In the The Dubrovnik Interviews: Marc Andreessen – Interviewed by a Retard, Andreessen answers:
the Internet has given all of humanity full read/write access to one another’s minds for the first time, and this is a massive shift in individual and collective psychology that we are just starting to grapple with. For example, we are now exposed to the crushing emotional load of suffering anywhere in the world, with no gatekeeping intermediary to insulate us, and not just occasionally but all the time. Figuring out the effects of this civilizational shift – certainly on par with the Gutenberg revolution, if not way beyond — will take a long time.
Andreessen has casually revealed perhaps the most profound change to humankind of our age. Sure bad things happened before but never so visibly.
While the Israelis carefully murder a million Palestinians, they traumatise the rest of the world who stand by and watch. Those who look away are effectively volunteering to abandon their humanity. Those of who look on have our humanity ripped away from us one bomb and one blocked food truck at a time.
It’s no wonder the Israelis tried and still try to cut off all communication from Gaza, images, video, even poetry.

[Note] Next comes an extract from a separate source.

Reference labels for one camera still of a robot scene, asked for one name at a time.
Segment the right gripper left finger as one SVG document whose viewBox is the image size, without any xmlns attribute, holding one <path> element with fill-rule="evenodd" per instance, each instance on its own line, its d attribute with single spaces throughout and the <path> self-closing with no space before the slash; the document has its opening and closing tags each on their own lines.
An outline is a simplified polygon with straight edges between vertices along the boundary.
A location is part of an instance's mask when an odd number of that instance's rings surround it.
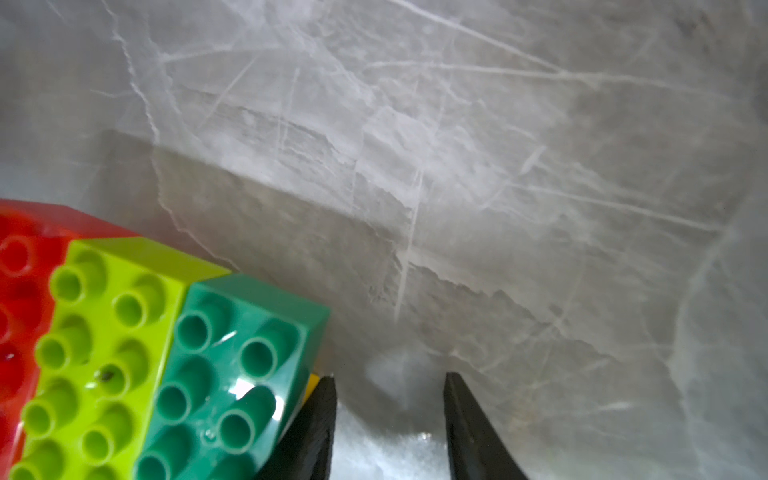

Other national disasters and economic crisis create pain, but an entire literate civilisation dedicating itself to imposing a complete holocaust on another is new. The Israelis bark back that you Americans did the same thing to the natives in North America. They are not wrong. Some very bad men got a hold of power and murdered everyone. The population of the United States bear responsibility. No one stopped them. As a comparison, in Imperial Russia, occasionally similar men would seek power and start similar programs. The Tsar regularly stopped these monsters in their tracks when these actions reached his desk. Unfortunately the Bolsheviks were less benevolent, wiping out their enemies in the style of US total war (the English, the Indians, their own South, the Filipinos).1
I’m far from sure it was civilisational. Within the United States, there were many, many opposed to the extinction of the Indians. Yet the same kind of dehumanisation of the victim took place to cover for these crimes. At the time, some historians argued that it was precisely the lack of history which created the perfect storm which were the United States genocides.
In the case of Palestine, the Israelis claim five thousand years of continuous civilisation going back all the way to Adam and Eve (never mind that Chinese civilisation has existed for ten thousand years, well before Adam and Eve were born according to the Old Testament). It’s not a lack of expertise in ethical questions, it’s not a matter of a lack of wisdom, it’s not civilisational youth in the Israeli case. What shocks is that collective Jewry should know better but continues to make very bad choices.
It’s a very bad look for humankind. If we still cannot settle our disagreements civily and live peacefully with others, this suggests that auto-annihilation is inevitable. What’s particularly shocking is that the population genetically closest to the original Hebrews in the modern world are the same Palestinians that the latter day Israelis annihilate. The Israelis are killing these people in the name of the ancestors of their own victims.
1. Are there better people? I prefer to what I’ve experienced and seen first hand. The Slovaks historically have preferred to keep to themselves. I haven’t heard about Slovak people seeking to wipe out another nation. Instead, the Slovaks offered succour to the Hungarians during the Pecheneg-Turk invasion of Europe in 895. Result: the fall of Greater Moravia. After that event, the Slovaks found themselves tenants in their own lands, answering to Hungarian overlords. Due to their ability to co-exist with other peoples, as a people the Slovaks were not put to the sword and were able to reclaim their language and their lands later. The Slovak experience offers some hope that humans can learn to co-exist with a minimum of bloodshed and a fair amount of tolerance.